Hatred also is short-lived; but that which makes the splendour of the present and the glory of the future remains for ever unforgotten. Make your decision, therefore, for glory then and honour now, and attain both objects by instant and zealous effort: do not send heralds to Lacedaemon, and do not betray any sign of being oppressed by your present sufferings, since they whose minds are least sensitive to calamity, and whose hands are most quick to meet it, are the greatest men and the greatest communities. – Pericles’ 3rd Oration, History of the Peloponnesian War
An apocryphal quote attributed to Churchill holds that “Americans will always do the right thing, after all other possibilities have been exhausted.” Attribution to Churchill certainly brings to mind our involvement in the Second World War, which was somewhat reticent but eventually full-throated and on the side of the angels. We are no longer that country, though, and it is difficult to imagine a scenario in the current political climate in which an overwhelming majority of Americans would favor any large “boots on the ground” style military intervention. That being the case, the American people should take a long, hard look at the type of country they wish to be in the 21st century.
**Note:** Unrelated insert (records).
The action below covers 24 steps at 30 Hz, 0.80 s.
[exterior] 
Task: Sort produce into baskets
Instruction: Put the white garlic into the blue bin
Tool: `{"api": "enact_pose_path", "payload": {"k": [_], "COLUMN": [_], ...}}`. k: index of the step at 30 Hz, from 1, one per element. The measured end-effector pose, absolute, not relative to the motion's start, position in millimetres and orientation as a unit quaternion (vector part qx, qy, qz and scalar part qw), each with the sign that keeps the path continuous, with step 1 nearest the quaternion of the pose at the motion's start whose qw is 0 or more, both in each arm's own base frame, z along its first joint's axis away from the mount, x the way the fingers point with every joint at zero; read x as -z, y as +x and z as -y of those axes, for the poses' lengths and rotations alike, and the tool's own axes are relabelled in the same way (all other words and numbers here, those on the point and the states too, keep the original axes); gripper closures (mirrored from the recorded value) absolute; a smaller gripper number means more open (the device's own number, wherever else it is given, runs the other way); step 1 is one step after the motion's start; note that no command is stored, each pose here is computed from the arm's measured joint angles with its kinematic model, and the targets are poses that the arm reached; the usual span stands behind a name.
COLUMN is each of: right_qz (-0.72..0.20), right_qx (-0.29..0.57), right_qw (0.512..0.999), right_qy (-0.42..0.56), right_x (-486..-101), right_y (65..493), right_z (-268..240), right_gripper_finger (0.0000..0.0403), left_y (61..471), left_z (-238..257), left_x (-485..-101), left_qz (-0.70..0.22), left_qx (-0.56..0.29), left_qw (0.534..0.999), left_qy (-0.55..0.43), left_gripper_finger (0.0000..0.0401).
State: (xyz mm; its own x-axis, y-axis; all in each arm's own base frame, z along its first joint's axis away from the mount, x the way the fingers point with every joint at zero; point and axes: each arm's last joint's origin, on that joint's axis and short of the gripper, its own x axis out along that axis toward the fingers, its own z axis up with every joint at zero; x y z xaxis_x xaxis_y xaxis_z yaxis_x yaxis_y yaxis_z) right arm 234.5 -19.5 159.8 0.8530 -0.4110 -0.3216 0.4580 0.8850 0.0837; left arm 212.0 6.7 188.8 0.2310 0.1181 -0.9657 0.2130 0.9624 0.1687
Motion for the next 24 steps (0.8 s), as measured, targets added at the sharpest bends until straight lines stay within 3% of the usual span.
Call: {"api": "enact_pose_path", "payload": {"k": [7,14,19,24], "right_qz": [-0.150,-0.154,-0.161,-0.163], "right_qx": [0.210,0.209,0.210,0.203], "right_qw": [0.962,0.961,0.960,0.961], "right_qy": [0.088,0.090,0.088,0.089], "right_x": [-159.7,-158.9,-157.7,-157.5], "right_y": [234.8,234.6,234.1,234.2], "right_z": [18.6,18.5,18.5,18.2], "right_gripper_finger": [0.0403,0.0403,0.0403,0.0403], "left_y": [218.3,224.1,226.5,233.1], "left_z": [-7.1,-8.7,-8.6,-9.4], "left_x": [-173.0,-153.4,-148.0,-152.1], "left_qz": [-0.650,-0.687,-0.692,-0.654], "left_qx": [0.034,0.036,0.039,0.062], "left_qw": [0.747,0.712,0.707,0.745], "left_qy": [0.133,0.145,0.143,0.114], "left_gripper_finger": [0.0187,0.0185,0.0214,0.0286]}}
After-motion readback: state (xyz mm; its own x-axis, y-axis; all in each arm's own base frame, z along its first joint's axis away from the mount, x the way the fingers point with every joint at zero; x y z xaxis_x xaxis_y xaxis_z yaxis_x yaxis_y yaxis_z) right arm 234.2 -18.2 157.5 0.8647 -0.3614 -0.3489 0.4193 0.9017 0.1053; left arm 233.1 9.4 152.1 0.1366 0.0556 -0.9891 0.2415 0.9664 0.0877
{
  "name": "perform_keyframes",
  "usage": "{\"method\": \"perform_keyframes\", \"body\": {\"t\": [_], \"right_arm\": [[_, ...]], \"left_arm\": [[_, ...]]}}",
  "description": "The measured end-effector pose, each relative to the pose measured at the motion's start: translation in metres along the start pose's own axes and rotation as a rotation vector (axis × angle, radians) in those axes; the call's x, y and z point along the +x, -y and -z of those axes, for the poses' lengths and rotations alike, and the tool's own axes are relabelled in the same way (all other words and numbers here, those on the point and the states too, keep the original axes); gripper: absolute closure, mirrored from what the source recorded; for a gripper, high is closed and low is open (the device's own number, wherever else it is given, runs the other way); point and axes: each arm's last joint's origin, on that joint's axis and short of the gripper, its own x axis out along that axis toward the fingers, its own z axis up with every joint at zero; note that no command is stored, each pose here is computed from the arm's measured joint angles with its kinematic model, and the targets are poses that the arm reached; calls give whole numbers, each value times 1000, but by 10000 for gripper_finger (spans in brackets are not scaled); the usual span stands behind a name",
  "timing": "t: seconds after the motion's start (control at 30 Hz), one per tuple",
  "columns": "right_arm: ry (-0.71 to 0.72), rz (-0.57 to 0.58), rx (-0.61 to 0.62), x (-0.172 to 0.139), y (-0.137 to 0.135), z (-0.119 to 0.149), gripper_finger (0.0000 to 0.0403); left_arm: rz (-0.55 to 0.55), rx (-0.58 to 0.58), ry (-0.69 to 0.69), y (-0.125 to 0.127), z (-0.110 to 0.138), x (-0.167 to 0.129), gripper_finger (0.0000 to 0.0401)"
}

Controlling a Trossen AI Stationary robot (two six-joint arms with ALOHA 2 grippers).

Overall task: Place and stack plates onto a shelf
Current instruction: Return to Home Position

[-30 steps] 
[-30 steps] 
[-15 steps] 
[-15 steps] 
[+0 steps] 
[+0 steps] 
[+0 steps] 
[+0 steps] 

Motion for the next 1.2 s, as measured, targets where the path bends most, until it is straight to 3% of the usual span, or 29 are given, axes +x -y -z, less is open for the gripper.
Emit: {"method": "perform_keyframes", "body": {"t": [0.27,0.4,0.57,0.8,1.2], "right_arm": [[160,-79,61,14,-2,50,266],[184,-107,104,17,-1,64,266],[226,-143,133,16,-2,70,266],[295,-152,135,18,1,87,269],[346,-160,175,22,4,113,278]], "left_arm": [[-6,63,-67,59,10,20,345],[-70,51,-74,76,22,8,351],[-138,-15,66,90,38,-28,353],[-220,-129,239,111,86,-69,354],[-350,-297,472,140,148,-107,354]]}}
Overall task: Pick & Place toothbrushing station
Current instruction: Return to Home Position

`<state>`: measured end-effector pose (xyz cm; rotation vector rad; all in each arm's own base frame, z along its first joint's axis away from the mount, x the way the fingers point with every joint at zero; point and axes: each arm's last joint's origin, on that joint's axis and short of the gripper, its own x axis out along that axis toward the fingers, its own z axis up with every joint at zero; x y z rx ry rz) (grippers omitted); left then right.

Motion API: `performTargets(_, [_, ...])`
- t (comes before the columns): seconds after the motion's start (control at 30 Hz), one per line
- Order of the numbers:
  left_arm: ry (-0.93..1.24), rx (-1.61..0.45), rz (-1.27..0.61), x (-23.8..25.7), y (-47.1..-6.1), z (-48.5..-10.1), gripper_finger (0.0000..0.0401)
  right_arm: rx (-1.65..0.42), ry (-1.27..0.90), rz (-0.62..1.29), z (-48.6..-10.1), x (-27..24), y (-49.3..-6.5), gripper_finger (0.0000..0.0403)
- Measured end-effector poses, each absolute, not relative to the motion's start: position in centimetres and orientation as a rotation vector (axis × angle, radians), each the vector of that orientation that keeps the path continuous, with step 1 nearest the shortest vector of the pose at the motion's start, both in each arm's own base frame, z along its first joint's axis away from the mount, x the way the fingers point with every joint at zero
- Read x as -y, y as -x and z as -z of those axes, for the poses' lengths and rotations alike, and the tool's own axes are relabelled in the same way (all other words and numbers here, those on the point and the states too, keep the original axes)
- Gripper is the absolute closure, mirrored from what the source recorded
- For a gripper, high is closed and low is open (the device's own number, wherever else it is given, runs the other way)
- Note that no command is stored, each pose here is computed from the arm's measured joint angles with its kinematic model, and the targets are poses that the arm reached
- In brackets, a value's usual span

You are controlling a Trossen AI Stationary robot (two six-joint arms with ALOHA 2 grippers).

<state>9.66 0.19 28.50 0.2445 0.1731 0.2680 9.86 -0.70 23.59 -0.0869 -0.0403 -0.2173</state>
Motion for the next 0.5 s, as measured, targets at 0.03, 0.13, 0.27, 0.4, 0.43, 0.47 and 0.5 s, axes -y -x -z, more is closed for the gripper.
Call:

The questions we should consider as a citizenry are not ones of strategic military planning or even ones of geopolitics: they are moral questions. What do we stand for? What, if anything, should be our role in largely regionalized conflicts? Most importantly, given President Trump’s flirtation with dramatically changing our commitments to the U.N., what do we owe our allies, and how far should we be willing to go to keep our promises?
Americans have, perhaps not always accurately, seen themselves as morally upright, as the good guys. Between WWII and the fall of the Soviet Union, almost all American military intervention had one overarching purpose: checking the advancement of Communism. It didn’t always succeed (Vietnam), but we showed that we were, in fact, willing to fight. The new century offers the same choice in the form of both Islamic extremism and a resurgent nationalistic Russia.
One obvious example of the latter is our obligation to Ukraine under the Budapest Memorandum on Security Assurances. The Obama administration's fecklessness combined with the Trump administration’s apparent Russophilia do not bode well for our willingness to hold up our end of the bargain. This should quite frankly be viewed as a stain on our national character: that a country so long under the Russian boot gave up her nuclear weapons at our behest in exchange for a promise that we would be there in her time of need, only to be largely abandoned by us, is shameful, regardless of any geopolitical advantages gained from checking Russian expansion.
The moral question becomes even more complicated in the Middle East. We were, as a country, willing to go to war after 9/11. There is an argument to be made that our failures in the Middle East are due largely to the inability of Americans in a world of 24/7 news cycles and instant video uploads to stomach what has to be done to win a war against a guerrilla-style insurgency. But those instant videos work the other direction: can there be any doubt that images of Syrian refugees haven’t had a tremendous impact on the calls of so many Americans to take in those we can, and even for calls of heavier intervention by our armed forces (remember that Hillary Clinton called for ground troops)? The technology isn’t going away; never again will large scale slaughter go unnoticed by the American public at large. So where do we draw a red line that we actually mean?
Our foreign policy has become increasingly schizophrenic and political, more about garnering votes among different constituencies than what is in our national interest or the morally correct thing to do. The world is only going to grow more dangerous and chaotic, and an America which can’t be relied upon past the next election cycle will not be of much use to anybody and is already creating a vacuum which less scrupulous actors are more than willing to fill. The danger is that eventually the public opinion pendulum will swing back the other way, and acting then will cost us far more.
The United States can’t and won’t take in every displaced person. We do not owe the world protection. But if we wish to end oppressive regimes, whether terrorist groups or recognized states, we will have to accept that innocent civilians, women and children, will die in the process. We will expend lives and treasure, so the decision must be understood as one we are willing to see through til the end. Above all, we should be steadfast friends of those allies who believe in liberal Western-style government and to whom we have in the past given our word. As Americans, we cannot leave our friends in the lurch.